> _WHAT IS REQUIRED_: Take the line that has "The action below" in it and every line after it to the end of the entries, and reproduce them exactly.

(Data entries)

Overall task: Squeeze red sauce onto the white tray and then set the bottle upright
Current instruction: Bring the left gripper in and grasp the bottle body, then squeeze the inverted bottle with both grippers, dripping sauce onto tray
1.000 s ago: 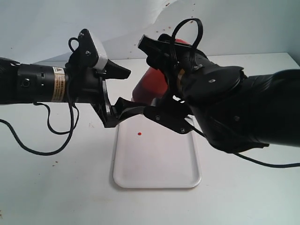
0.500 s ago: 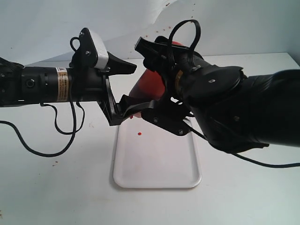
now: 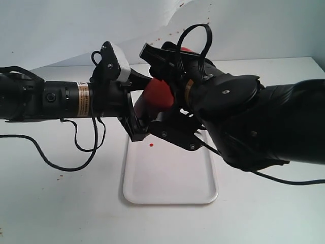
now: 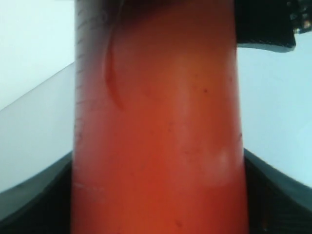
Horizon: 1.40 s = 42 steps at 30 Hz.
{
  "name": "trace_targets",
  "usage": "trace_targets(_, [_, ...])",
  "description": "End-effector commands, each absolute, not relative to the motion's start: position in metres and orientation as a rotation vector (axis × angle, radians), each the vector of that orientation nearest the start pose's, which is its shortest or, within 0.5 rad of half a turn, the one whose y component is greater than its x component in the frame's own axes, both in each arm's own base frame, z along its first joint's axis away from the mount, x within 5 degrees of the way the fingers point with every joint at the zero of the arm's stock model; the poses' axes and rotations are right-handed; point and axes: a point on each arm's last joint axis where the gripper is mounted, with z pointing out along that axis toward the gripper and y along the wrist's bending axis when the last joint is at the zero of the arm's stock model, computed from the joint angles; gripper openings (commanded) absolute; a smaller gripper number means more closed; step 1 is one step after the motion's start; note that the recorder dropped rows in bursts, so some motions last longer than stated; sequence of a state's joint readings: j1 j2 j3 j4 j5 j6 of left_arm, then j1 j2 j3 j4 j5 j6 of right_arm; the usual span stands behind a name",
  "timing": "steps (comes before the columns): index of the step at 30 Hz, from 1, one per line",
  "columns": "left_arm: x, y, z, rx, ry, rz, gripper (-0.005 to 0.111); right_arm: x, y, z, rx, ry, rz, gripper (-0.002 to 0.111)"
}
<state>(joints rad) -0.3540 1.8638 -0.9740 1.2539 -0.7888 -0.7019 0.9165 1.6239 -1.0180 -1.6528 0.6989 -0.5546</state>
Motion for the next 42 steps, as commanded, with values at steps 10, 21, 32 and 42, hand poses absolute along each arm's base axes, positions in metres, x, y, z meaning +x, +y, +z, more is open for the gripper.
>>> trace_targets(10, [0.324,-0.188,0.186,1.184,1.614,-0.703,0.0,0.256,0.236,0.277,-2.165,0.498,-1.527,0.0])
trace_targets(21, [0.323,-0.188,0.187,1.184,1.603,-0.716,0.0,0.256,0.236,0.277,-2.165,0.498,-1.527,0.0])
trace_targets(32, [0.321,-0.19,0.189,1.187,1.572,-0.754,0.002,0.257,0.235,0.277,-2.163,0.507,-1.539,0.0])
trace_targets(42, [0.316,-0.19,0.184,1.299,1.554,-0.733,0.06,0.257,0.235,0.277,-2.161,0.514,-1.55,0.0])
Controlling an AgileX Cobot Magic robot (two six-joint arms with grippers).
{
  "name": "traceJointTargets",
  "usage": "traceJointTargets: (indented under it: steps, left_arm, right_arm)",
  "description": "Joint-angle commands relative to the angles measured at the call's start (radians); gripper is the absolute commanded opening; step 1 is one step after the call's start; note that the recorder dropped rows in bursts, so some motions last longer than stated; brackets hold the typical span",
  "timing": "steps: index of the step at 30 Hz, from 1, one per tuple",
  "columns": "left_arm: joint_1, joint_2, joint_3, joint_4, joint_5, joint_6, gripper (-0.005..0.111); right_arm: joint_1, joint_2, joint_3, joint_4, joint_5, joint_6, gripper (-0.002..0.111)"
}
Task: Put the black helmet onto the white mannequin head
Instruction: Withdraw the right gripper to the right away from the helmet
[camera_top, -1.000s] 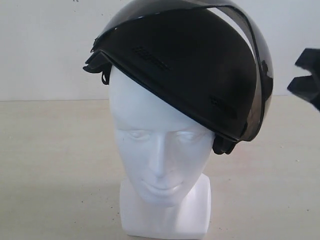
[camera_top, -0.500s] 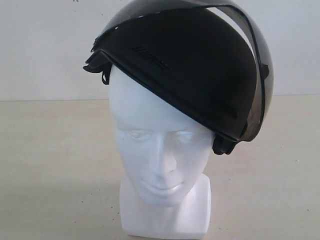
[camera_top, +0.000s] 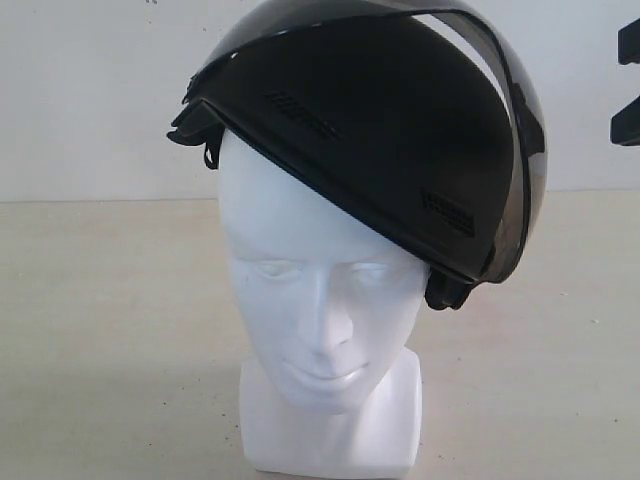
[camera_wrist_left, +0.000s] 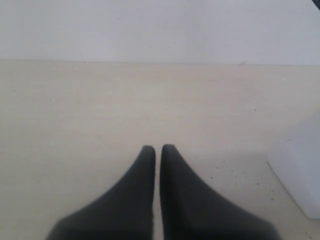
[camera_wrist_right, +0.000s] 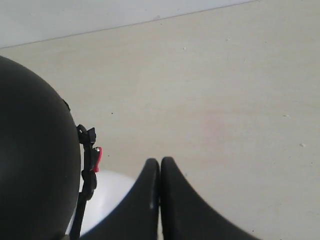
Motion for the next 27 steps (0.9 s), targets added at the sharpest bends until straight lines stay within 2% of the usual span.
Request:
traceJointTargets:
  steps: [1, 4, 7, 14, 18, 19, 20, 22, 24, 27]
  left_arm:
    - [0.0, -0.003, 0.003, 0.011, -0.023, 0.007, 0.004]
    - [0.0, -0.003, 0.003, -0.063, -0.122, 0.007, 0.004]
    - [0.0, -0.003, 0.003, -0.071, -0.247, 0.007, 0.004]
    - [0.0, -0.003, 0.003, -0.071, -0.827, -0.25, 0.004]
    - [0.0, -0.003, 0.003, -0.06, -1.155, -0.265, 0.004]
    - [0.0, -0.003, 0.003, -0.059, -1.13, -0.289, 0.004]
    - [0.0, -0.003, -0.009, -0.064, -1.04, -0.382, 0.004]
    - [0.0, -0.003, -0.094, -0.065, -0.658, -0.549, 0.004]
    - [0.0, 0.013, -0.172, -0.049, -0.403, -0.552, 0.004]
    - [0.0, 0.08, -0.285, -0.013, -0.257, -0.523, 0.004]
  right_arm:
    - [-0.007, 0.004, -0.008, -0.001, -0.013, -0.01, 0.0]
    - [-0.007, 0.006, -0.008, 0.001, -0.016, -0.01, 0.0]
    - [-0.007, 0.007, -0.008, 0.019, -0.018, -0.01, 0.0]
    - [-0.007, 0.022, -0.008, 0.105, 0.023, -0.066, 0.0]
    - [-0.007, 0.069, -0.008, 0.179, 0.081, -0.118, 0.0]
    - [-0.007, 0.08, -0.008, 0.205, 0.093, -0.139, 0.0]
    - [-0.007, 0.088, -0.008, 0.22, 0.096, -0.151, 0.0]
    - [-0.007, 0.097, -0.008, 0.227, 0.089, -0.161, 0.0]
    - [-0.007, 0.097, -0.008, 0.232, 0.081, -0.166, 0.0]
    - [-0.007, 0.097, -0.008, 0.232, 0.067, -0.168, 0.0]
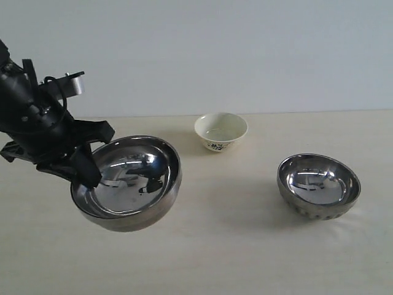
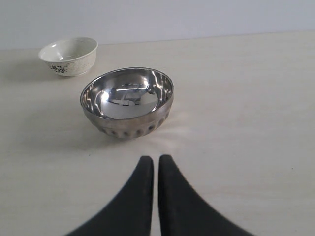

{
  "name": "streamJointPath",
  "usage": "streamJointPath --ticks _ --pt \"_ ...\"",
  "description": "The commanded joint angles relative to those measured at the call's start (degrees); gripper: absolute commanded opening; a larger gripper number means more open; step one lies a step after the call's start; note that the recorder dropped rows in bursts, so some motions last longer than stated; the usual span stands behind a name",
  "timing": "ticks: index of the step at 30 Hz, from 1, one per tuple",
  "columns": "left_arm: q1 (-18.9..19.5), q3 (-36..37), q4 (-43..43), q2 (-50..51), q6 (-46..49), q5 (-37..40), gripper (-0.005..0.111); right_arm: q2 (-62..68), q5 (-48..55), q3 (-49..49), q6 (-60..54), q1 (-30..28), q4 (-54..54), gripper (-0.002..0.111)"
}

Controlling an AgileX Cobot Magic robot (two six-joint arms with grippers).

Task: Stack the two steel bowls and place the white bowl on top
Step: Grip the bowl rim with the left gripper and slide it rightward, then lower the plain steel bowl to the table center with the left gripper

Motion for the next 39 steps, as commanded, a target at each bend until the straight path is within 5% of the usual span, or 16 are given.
streamJointPath --ticks 1,39 --pt "-2.1 -1.0 -0.6 2.4 -2.8 -0.3 0.004 -0.3 -0.3 0.3 0.2 0.1 -0.2 0.000" --pt "-10.4 -10.3 0.4 23.4 -6.6 -8.8 0.004 -0.3 -0.3 0.3 0.2 0.1 -0.2 0.000"
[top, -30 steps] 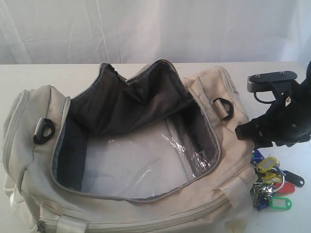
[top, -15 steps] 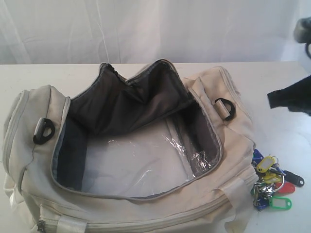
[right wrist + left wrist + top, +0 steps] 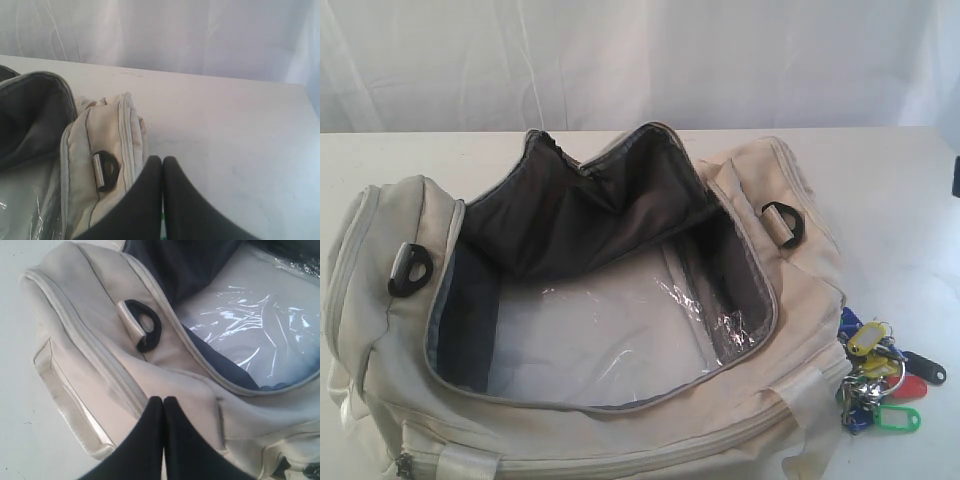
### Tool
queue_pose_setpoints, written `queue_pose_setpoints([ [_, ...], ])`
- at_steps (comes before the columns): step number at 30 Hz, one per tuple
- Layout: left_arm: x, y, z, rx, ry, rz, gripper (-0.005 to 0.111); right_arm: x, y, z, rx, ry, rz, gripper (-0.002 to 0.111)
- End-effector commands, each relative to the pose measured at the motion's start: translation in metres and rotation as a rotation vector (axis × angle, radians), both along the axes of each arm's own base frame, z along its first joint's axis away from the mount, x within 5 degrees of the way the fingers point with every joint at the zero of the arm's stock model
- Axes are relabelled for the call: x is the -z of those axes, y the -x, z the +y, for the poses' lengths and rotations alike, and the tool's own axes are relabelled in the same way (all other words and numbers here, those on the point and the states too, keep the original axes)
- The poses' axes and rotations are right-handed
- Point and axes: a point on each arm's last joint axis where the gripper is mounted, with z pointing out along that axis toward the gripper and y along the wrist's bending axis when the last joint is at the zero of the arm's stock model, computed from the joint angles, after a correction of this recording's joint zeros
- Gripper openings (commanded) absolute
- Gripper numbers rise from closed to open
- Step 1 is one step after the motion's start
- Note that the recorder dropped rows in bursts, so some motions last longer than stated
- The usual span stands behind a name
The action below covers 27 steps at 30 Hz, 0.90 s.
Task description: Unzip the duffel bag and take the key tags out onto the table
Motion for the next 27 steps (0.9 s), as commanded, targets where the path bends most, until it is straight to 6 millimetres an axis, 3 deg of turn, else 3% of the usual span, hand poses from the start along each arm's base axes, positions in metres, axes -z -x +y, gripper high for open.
queue_pose_setpoints([
  [1,0.006,0.002,-0.001,0.013,-0.008,0.024,0.0,-0.001,0.0,0.0,-0.002,0.009,-0.031,0.0],
  [20,0.006,0.003,0.0,0.012,-0.007,0.02,0.0,-0.002,0.002,0.0,-0.002,0.008,-0.039,0.0],
  [27,-0.007,0.02,0.012,-0.071,0.024,-0.113,0.0,-0.002,0.002,0.0,-0.002,0.008,-0.039,0.0],
])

> _EXERCISE SOLUTION_:
The action below covers 27 steps at 30 Hz, 0.90 s.
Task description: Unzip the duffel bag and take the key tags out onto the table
Motion for the next 27 steps (0.9 s), as commanded, targets where the path bends most, until it is straight to 6 millimetres an axis, 3 deg of turn, else 3% of the usual span, hand poses from the start along each arm's base axes, positions in metres, axes -z -x +y, gripper high for open.
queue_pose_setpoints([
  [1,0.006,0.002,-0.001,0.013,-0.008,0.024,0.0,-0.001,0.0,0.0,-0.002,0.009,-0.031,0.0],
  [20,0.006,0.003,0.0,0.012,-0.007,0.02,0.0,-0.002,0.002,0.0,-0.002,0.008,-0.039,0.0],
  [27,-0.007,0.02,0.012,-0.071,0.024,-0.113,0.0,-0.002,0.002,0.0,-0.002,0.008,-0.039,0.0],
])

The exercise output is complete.